*** Task material ***
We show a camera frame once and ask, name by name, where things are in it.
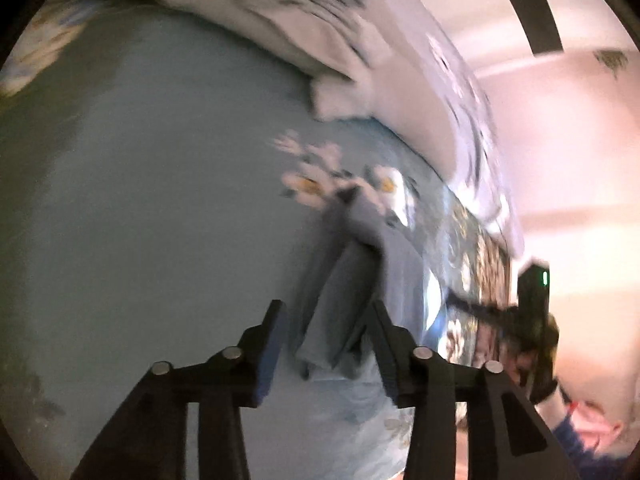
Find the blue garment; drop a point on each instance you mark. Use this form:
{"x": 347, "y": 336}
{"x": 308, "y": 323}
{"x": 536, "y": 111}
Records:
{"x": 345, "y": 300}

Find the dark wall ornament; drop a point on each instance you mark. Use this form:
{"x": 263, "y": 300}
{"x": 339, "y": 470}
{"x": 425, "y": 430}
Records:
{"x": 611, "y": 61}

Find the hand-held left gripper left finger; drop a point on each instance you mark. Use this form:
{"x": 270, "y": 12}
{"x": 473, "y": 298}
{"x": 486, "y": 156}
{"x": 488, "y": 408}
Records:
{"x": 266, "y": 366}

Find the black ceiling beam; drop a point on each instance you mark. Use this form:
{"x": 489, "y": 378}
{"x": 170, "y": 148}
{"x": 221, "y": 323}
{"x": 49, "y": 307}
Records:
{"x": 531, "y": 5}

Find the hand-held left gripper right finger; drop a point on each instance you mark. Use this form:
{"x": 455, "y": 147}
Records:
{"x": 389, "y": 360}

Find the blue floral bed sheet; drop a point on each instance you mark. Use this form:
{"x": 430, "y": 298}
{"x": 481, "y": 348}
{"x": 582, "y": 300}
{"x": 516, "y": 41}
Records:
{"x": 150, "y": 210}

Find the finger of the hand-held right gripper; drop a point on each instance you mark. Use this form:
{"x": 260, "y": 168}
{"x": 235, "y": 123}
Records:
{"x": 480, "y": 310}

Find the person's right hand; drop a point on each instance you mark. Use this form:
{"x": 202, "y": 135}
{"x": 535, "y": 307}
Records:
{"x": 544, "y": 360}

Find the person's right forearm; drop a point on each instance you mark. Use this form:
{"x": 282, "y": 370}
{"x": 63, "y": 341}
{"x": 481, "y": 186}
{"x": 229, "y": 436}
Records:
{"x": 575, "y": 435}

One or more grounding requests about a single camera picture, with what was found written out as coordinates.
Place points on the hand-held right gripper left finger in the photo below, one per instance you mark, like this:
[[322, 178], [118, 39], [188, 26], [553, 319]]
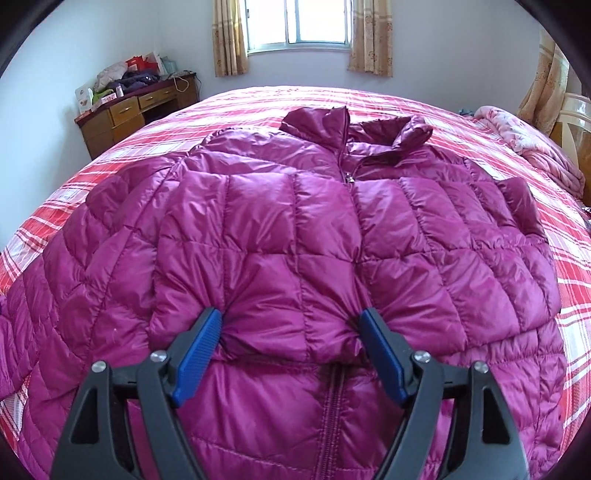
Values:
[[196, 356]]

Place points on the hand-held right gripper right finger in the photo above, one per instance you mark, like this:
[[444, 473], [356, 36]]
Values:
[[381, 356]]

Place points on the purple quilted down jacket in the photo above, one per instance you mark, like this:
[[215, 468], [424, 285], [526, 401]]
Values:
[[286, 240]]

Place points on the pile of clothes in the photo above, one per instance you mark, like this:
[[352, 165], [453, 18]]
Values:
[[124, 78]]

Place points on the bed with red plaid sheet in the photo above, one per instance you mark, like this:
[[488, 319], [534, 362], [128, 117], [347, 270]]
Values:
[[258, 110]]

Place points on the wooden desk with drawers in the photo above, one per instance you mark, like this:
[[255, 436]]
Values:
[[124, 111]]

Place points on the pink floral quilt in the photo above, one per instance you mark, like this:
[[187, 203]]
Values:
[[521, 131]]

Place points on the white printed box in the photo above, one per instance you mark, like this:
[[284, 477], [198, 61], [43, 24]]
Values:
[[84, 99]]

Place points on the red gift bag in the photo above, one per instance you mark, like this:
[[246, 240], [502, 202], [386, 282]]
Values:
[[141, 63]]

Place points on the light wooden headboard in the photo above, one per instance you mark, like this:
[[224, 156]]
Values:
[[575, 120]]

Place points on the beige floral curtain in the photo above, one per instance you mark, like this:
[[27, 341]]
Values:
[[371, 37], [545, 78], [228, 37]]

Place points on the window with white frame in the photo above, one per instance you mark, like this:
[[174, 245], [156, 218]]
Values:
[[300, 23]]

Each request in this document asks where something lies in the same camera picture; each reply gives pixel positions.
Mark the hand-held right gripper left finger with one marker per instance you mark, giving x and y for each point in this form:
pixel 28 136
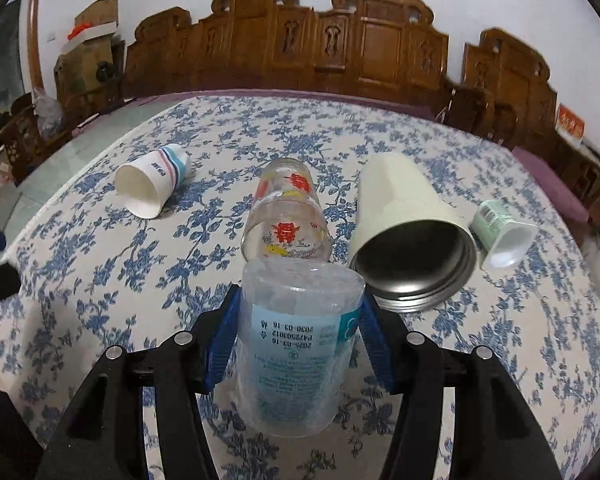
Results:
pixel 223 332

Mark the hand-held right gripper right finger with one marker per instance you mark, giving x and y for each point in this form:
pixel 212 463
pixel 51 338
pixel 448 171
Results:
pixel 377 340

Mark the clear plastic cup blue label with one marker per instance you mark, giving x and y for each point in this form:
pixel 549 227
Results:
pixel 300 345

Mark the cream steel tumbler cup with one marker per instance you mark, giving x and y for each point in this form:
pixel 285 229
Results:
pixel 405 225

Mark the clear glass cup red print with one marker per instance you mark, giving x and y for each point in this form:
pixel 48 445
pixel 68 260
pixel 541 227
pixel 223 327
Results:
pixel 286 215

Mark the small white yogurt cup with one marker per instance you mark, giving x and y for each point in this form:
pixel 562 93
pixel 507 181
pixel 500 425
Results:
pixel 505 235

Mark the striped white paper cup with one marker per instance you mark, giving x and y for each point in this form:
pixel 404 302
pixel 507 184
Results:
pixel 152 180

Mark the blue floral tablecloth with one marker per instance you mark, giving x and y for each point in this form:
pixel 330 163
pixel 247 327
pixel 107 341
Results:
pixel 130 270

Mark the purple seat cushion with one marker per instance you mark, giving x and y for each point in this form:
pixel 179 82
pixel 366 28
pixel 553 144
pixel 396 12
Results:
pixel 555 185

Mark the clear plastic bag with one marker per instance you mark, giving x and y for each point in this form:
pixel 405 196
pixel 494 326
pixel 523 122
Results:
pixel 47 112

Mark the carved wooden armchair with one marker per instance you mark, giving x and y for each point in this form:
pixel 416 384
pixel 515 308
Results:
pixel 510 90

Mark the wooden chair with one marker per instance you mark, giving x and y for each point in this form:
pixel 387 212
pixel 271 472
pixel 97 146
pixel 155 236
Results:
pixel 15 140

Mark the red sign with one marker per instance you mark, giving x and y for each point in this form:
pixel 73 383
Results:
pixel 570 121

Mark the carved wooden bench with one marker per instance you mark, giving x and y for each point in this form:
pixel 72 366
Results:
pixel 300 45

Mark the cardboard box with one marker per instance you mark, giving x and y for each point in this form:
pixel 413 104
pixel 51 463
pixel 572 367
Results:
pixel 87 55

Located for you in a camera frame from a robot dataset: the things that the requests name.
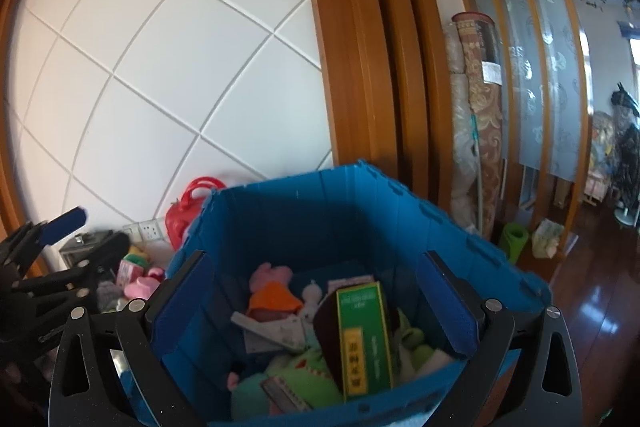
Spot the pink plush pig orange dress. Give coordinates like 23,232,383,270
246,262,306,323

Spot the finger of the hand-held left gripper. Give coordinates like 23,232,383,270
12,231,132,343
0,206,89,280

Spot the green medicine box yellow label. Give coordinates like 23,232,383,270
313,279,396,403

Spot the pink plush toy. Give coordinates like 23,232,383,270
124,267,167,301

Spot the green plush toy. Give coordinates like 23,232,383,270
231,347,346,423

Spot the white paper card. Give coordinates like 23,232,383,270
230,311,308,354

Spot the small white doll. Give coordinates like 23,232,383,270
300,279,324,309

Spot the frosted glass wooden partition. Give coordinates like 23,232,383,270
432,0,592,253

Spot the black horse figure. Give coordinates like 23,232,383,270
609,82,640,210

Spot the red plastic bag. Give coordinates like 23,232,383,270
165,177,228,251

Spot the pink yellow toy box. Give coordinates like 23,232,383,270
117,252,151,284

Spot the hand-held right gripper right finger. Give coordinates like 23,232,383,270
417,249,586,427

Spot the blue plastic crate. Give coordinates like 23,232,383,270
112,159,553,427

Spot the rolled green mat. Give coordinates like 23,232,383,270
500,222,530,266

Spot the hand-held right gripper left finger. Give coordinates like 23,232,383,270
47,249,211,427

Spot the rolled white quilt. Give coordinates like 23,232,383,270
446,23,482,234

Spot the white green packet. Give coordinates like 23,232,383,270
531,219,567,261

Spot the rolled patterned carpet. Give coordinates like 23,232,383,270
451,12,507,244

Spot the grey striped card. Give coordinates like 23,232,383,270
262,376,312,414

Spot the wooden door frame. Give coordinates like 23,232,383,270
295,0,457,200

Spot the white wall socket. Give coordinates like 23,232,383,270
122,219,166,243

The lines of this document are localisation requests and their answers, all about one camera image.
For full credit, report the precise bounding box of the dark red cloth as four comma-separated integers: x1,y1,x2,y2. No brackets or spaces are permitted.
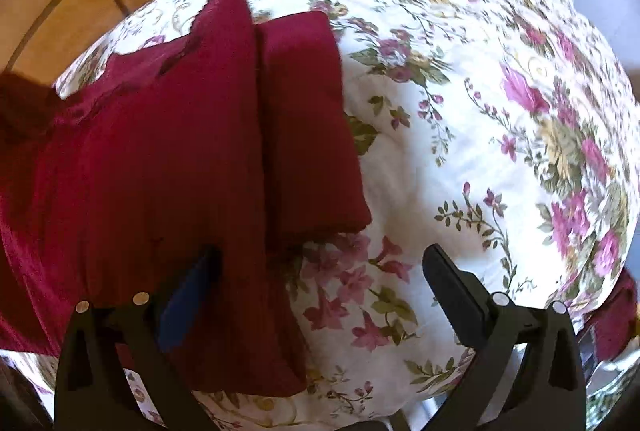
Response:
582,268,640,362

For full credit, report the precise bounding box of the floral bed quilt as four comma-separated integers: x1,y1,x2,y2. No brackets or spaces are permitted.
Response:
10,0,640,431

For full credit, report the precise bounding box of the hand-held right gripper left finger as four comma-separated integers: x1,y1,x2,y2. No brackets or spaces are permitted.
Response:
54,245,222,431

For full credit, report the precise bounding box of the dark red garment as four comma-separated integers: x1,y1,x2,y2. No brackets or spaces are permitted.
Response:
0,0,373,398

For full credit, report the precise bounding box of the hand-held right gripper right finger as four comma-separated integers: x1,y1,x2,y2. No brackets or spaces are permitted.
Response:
*** End of Task material ***
→ What is being asked
Give back the exact lines above, running from the one that has "Spot the blue" through the one that has "For full credit, report the precise bounding box of the floral", with nothing added and no pictures.

→ Solution
Spot the blue plastic crate. Give coordinates like 23,232,383,270
112,159,553,427

Spot the rolled green mat. Give coordinates like 23,232,383,270
500,222,530,266

Spot the hand-held right gripper left finger. Give coordinates like 23,232,383,270
47,249,211,427

Spot the rolled white quilt. Give coordinates like 23,232,383,270
446,23,482,234

Spot the white green packet. Give coordinates like 23,232,383,270
531,219,567,261

Spot the rolled patterned carpet. Give coordinates like 23,232,383,270
451,12,507,244

Spot the grey striped card. Give coordinates like 23,232,383,270
262,376,312,414

Spot the wooden door frame. Give coordinates like 23,232,383,270
295,0,457,200

Spot the white wall socket. Give coordinates like 23,232,383,270
122,219,166,243

The lines of this document are localisation requests and their answers, all about one camera image.
For full credit, report the precise bounding box of the dark red cloth as four comma-separated integers: x1,y1,x2,y2. No brackets or spaces are permitted.
Response:
582,268,640,362

For full credit, report the precise bounding box of the floral bed quilt as four comma-separated integers: x1,y1,x2,y2. No brackets or spaces are permitted.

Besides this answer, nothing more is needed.